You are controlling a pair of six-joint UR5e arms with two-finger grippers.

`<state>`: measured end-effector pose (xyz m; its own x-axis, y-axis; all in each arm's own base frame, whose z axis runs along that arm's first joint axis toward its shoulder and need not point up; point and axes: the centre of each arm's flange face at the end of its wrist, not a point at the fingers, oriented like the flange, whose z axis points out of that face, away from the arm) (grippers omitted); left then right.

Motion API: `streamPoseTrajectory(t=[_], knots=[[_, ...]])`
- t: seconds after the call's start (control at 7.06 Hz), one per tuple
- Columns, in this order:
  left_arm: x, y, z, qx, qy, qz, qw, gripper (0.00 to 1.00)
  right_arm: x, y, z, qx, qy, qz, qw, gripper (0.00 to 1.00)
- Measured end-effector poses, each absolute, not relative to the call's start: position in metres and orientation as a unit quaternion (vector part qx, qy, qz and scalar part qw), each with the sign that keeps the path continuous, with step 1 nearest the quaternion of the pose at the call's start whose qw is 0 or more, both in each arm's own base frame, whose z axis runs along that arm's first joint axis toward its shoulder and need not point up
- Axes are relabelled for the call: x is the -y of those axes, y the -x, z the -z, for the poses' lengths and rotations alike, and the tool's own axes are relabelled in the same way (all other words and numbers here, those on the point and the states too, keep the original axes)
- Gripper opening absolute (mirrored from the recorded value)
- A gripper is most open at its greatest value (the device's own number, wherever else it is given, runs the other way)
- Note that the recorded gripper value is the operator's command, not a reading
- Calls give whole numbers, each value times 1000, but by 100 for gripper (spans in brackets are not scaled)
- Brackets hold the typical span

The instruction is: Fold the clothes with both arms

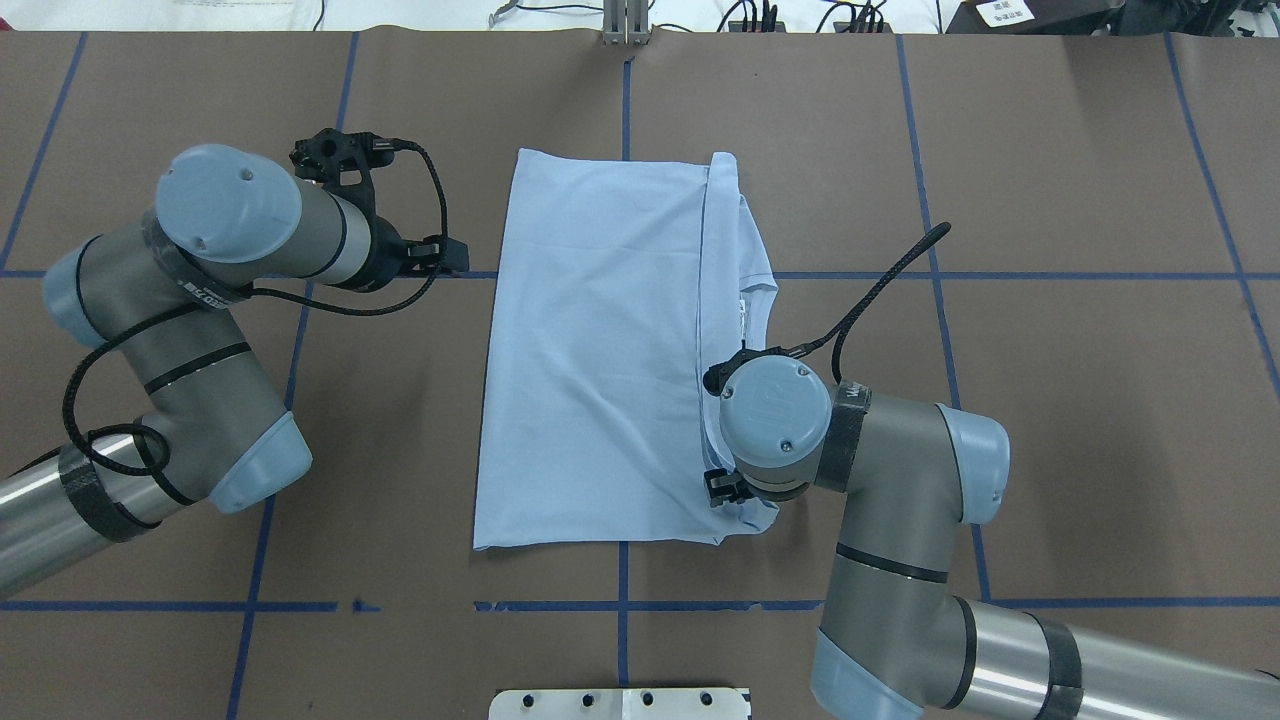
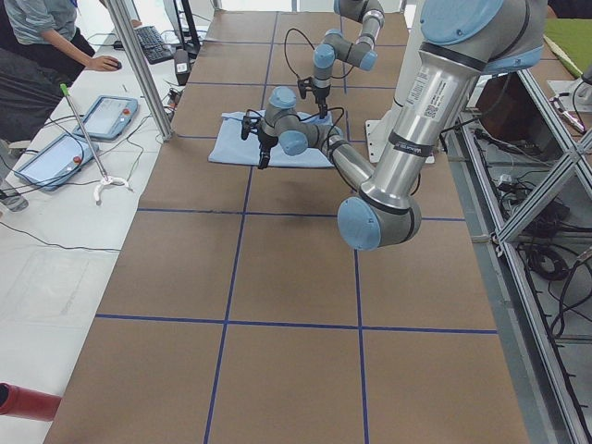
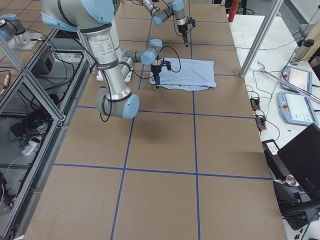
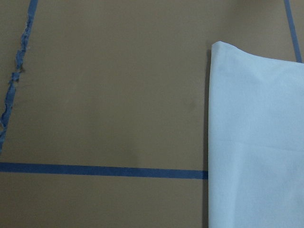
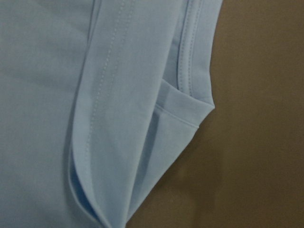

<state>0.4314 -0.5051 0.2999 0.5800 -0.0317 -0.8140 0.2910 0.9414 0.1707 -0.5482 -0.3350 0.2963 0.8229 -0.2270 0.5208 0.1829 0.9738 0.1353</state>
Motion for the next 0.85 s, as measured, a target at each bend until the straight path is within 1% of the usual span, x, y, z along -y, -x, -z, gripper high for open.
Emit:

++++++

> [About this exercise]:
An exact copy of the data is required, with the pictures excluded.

> [Task result]:
You are controlling a pair of six-joint UR5e arms with two-finger grippers.

`<state>`: measured end-effector pose (xyz m; its own x-axis, y-axis; all in each arm's own base frame, whose z axis runs along that arm's first joint axis toward its shoulder and need not point up; point and axes: the centre of each arm's flange face at the end of its wrist, not a point at the fingers, oriented like the flange, whose z axis points out of that face, away from the arm) (grippers omitted); left then right.

Motion API: `streamPoseTrajectory(t=[_], knots=[[_, ...]])`
- t: seconds after the call's start (control at 7.06 Hz), one per tuple
- Columns, in this order:
  left_arm: x, y, z, qx, qy, qz, qw, gripper (0.00 to 1.00)
  right_arm: x, y, z, qx, qy, qz, qw, gripper (0.00 to 1.00)
- Measured end-effector poses, each absolute, not relative to the call's start: position in metres and orientation as a unit quaternion (vector part qx, qy, qz and scalar part qw), each with the sign that keeps the path continuous, with step 1 nearest the quaternion of the pose at the call's start whose qw is 0 or more, both in each arm's own base frame, whose z axis runs along that arm's first joint axis toward its shoulder and need not point up
- Axes are relabelled for the call: x is the -y of those axes, y the -x, z the -z, for the poses' lengths and rotations alike, and the tool's own axes are relabelled in the same way (all other words and numbers here, those on the point and the states too, keep the original axes)
- Gripper opening absolute (mirrored from the recorded value)
- A gripper is most open at its greatest value (the device's own number, wherever else it is given, runs the other way)
- Note that the recorded gripper value is the operator's command, not a reading
- Calls give whole numbers, each value times 1000, but by 100 for gripper (spans in brackets are not scaled)
- Brackets hold the typical span

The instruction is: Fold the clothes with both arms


<state>0.4314 -0.5051 0.2999 0.5800 -0.0317 -0.8140 0.2910 0.9414 0.1707 -0.5482 -0.3350 0.2963 0.8229 -0.2270 0.5208 0.1829 0.9738 0.1353</state>
Motion for the next 0.85 s, as measured, a target at each bend until the straight path is within 1% of the usual span, x, y, z along -y, -x, -z, gripper high for open.
Emit:

The answer is now complete.